Can you recognize a phishing scam email when you see one? Do you know what signs to look for to identify a phishing attack, and avoid becoming a victim? In honor of National Cybersecurity Awareness Month, PhishMe has developed an infographic with helpful tips to keep you safe and secure.
PhishMe points out the usual, common-sense things you should do to avoid getting compromised—by either phishing scams or malware exploits. Don’t open unknown file attachments or click on links in suspicious emails, and don’t enter your credentials on login pages linked from email messages.
Hopefully that goes without saying at this point for emails you receive from unknown sources. It doesn’t take a rocket scientist to realize that you aren’t expecting a package from UPS, or you haven’t actually conducted business that would involve a suspicious email with a cryptic “invoice” attached. Don’t let curiosity get the best of you. You can be fairly sure it’s not legitimate—and even if it is, you know it’s not for you. Just delete the message.

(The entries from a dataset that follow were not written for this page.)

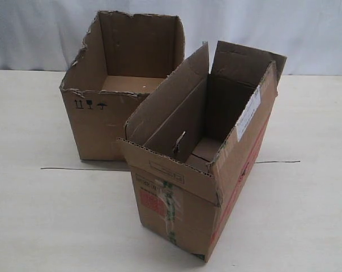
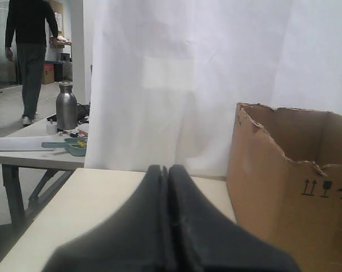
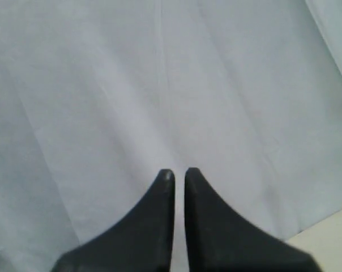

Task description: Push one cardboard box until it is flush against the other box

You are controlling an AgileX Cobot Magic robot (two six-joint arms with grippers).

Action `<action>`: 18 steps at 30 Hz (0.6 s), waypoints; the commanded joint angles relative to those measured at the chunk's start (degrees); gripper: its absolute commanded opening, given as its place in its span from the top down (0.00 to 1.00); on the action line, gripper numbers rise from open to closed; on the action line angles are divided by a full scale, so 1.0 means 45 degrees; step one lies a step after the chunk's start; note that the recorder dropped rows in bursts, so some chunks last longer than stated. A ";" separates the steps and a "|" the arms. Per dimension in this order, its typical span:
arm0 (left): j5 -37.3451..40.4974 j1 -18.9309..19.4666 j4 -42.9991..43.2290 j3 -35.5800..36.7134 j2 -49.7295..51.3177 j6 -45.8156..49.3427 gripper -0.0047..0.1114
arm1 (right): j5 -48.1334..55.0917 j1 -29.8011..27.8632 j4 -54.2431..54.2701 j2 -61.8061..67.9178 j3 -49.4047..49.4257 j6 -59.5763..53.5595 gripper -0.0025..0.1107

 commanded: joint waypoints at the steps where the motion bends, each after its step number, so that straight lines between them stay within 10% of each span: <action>1: -0.0031 0.0001 0.0025 0.0027 -0.0032 -0.0072 0.96 | -0.1189 0.0038 -0.0308 -0.0049 -0.0055 0.2006 0.93; 8: -0.0031 0.0001 0.0025 0.0027 -0.0032 -0.0072 0.96 | 0.5979 0.0038 -0.4111 0.3961 -0.5474 0.1581 0.93; 18: -0.0031 0.0001 0.0025 0.0027 -0.0032 -0.0072 0.96 | 1.0914 0.2524 0.2240 0.8422 -0.8477 -0.7295 0.93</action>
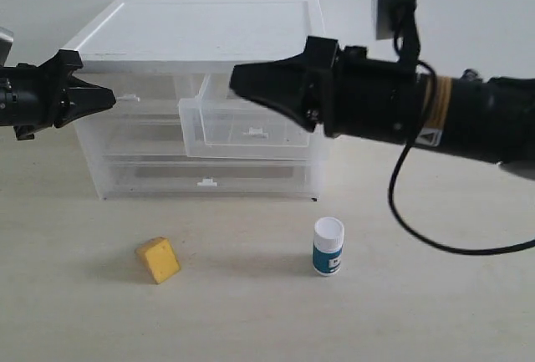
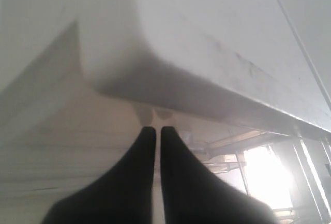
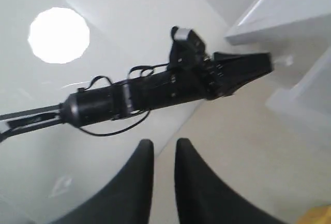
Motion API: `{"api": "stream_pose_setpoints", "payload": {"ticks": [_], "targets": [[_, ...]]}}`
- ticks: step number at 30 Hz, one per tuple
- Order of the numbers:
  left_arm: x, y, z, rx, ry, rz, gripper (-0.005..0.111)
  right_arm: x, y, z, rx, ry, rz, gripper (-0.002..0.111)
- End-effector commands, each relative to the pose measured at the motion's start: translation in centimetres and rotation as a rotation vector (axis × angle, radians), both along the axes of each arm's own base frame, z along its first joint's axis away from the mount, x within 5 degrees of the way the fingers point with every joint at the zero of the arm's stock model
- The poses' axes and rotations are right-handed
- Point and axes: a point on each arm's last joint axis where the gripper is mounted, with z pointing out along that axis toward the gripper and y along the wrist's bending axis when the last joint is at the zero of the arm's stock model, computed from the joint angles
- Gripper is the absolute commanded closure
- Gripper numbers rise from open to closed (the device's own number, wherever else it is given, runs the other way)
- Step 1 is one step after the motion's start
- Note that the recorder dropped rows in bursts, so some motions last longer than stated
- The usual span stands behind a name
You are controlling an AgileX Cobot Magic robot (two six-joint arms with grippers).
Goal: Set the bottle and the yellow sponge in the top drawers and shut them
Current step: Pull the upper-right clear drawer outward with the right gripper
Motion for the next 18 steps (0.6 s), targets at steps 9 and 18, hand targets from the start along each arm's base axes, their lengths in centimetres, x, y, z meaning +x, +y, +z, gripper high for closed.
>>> {"api": "stream_pose_setpoints", "payload": {"ticks": [9,18], "targets": [[0.6,0.2,0.3,-0.002,-0.015,0.046,0.103,2.4,-5.6,0.0,-0.500,-0.050,-0.500,0.064],[0.5,0.2,0.3,0.011,-0.017,0.037,0.103,5.7,-5.0,-1.3,-0.560,-0.028,-0.528,0.064]]}}
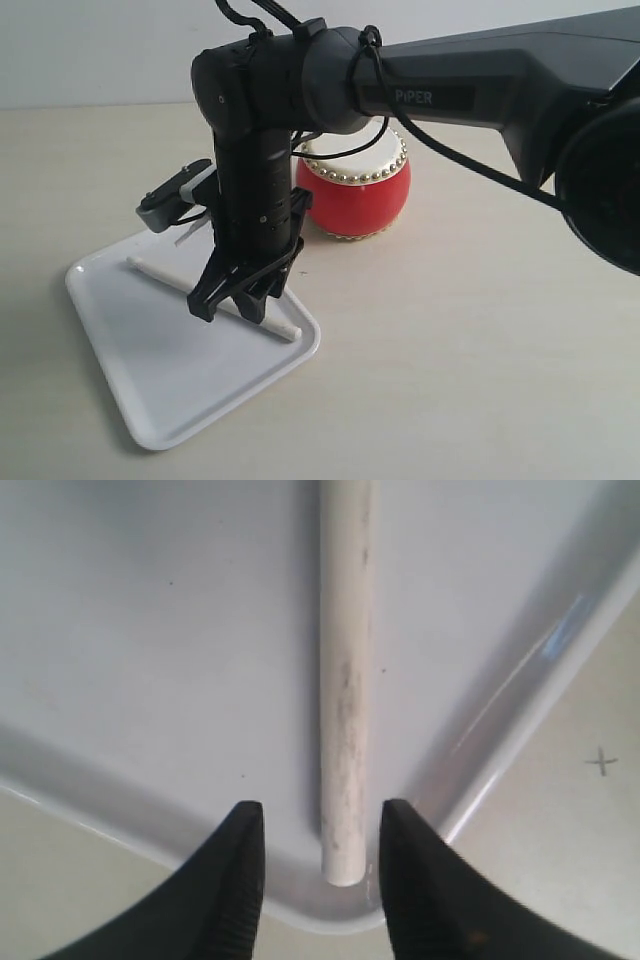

Some messages are crafted better than others, though, and might not stand out as obvious phishing scams. Case in point: I recently received an email from my best friend. The subject was simply “Check this out,” and the body consisted of a terse exclamatory statement, and a link to click. It was odd in the first place, because my friend and I don’t exchange emails very often. Add in the vague subject line, the urgency of the body text, and the bizarre URL, and the message definitely raised some red flags.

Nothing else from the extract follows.